Task prompt → From the line below that contains "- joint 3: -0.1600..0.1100" to the line that contains "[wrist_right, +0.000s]", repeat every line exactly, both ends included, and nothing else.
═════ Records for this exercise ═════
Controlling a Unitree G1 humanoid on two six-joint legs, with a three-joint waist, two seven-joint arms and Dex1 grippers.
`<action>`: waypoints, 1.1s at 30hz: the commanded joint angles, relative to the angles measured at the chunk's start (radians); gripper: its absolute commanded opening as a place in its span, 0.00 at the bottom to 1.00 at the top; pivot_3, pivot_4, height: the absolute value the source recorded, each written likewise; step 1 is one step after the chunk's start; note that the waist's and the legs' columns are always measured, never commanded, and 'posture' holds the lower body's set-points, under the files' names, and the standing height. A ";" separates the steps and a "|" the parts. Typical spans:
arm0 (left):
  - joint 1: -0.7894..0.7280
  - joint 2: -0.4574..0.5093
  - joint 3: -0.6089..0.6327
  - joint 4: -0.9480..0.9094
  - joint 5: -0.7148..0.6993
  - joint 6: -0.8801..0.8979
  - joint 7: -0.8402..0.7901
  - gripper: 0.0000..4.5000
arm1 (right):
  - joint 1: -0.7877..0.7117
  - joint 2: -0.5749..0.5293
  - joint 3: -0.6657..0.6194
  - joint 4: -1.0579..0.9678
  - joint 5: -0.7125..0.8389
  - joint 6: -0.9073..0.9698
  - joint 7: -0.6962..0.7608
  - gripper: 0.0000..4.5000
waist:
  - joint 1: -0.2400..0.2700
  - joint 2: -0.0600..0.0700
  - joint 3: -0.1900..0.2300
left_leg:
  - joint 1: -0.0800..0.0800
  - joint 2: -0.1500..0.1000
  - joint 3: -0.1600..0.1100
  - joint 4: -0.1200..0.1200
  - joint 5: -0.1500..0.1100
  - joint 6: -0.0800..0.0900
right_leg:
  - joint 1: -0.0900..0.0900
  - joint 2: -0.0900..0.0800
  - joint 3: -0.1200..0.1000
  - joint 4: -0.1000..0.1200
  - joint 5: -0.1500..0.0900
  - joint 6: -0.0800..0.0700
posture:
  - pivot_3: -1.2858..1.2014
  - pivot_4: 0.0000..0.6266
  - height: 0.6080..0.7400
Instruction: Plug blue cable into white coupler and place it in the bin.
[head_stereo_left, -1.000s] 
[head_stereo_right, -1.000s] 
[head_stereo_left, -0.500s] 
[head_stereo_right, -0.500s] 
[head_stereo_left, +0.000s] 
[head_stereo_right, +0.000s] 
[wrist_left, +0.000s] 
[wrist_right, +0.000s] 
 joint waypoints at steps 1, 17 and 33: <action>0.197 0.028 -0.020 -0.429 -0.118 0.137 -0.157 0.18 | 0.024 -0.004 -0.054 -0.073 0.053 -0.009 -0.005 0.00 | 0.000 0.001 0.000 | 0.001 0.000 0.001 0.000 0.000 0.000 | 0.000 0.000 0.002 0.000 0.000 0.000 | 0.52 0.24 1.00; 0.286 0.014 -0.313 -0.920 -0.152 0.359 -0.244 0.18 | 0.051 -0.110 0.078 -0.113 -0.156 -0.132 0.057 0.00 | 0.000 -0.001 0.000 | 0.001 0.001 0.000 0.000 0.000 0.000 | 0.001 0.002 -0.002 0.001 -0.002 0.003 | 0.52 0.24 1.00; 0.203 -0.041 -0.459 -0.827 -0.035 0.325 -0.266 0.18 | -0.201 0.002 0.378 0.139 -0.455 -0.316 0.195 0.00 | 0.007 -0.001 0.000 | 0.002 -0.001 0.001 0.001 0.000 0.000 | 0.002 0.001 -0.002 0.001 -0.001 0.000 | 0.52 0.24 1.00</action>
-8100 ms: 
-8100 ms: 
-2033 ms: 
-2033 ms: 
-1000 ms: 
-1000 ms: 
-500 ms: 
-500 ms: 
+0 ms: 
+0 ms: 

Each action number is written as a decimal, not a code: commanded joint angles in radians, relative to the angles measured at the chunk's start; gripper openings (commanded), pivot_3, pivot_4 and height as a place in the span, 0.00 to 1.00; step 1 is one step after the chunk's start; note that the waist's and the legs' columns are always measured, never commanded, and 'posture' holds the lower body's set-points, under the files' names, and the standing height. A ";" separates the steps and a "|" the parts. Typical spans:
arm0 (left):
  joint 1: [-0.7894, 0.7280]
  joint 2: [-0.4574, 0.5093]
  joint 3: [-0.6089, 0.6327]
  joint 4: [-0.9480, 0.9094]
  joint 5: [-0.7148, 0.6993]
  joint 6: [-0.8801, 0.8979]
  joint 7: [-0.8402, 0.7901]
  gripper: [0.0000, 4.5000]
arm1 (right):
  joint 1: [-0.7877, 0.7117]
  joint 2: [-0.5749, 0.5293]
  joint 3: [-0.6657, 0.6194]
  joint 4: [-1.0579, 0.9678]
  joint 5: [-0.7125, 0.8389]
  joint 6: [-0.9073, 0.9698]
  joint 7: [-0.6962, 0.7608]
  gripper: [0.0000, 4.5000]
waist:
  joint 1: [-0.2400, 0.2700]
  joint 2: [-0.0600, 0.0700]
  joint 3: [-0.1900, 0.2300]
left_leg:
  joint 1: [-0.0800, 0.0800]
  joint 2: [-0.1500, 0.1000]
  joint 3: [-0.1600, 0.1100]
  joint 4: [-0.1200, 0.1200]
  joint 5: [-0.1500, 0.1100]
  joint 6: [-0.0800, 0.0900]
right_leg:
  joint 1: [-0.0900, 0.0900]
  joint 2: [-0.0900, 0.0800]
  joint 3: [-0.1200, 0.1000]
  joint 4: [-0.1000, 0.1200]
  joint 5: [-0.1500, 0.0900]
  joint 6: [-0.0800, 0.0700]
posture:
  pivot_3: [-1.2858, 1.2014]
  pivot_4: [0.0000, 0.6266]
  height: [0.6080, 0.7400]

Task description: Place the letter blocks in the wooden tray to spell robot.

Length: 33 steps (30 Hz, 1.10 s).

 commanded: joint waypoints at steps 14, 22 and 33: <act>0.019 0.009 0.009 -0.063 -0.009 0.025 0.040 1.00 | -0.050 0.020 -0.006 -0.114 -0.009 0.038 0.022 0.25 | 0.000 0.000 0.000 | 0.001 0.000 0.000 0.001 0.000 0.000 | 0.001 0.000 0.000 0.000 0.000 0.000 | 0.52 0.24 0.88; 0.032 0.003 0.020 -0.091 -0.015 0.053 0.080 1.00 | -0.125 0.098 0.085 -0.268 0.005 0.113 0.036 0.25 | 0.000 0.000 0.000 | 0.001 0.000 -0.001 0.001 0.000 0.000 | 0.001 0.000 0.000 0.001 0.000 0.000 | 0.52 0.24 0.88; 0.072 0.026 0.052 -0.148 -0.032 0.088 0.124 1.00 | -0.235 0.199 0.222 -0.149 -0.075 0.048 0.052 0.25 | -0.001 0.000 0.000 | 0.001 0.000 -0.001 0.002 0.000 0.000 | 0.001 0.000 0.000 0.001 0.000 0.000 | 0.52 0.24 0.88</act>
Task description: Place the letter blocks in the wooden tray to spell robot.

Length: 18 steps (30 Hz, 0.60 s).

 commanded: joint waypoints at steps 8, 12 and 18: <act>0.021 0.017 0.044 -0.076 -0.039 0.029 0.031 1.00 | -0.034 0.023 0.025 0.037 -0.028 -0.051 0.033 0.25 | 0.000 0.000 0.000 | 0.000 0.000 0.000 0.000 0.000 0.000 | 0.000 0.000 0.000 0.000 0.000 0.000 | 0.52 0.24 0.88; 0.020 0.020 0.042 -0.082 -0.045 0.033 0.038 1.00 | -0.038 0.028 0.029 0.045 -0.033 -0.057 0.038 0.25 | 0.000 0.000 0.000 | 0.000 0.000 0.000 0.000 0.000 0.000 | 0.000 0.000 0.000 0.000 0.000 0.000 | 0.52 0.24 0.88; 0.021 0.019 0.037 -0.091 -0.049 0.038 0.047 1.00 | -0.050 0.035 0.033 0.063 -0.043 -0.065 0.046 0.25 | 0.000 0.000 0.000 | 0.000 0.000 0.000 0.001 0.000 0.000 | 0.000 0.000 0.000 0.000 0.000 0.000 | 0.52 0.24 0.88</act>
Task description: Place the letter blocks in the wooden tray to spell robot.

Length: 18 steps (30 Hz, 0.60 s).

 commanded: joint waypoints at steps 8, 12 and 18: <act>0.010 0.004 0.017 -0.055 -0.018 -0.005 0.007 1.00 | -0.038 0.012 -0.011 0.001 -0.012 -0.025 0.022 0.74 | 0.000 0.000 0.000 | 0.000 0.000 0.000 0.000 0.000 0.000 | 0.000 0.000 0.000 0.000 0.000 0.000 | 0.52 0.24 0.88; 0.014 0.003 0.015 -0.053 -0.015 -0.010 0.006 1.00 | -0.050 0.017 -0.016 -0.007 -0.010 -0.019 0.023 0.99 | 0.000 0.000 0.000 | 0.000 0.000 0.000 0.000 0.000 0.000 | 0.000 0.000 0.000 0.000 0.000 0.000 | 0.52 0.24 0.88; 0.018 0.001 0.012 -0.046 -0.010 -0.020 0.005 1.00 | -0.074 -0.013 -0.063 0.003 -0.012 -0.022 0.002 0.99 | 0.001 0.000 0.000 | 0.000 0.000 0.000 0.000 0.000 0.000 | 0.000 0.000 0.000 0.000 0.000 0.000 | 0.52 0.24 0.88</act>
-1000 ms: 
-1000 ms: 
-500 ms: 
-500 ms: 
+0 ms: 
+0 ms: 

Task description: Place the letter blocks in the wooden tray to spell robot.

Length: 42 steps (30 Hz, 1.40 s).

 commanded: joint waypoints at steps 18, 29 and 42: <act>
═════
Exercise solution →
  - joint 3: -0.1600..0.1100
  - joint 4: -0.1200..0.1200
  - joint 5: -0.1500..0.1100
  - joint 6: -0.0800..0.0900
right_leg:
  - joint 1: -0.0900..0.0900
  - joint 2: -0.0900..0.0800
  - joint 3: -0.1200..0.1000
  - joint 4: -0.1000..0.1200
  - joint 5: -0.1500..0.0900
  - joint 6: -0.0800..0.0700
posture:
  - pivot_3: -1.2858..1.2014
  - pivot_4: 0.0000..0.6266
  - height: 0.6080..0.7400
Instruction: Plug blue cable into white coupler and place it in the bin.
[head_stereo_left, -1.000s] 
[head_stereo_right, -1.000s] 
[head_stereo_left, -0.500s] 
[head_stereo_right, -0.500s] 
[head_stereo_left, +0.000s] 
[head_stereo_right, +0.000s] 
[wrist_left, +0.000s] 
[wrist_right, +0.000s] 

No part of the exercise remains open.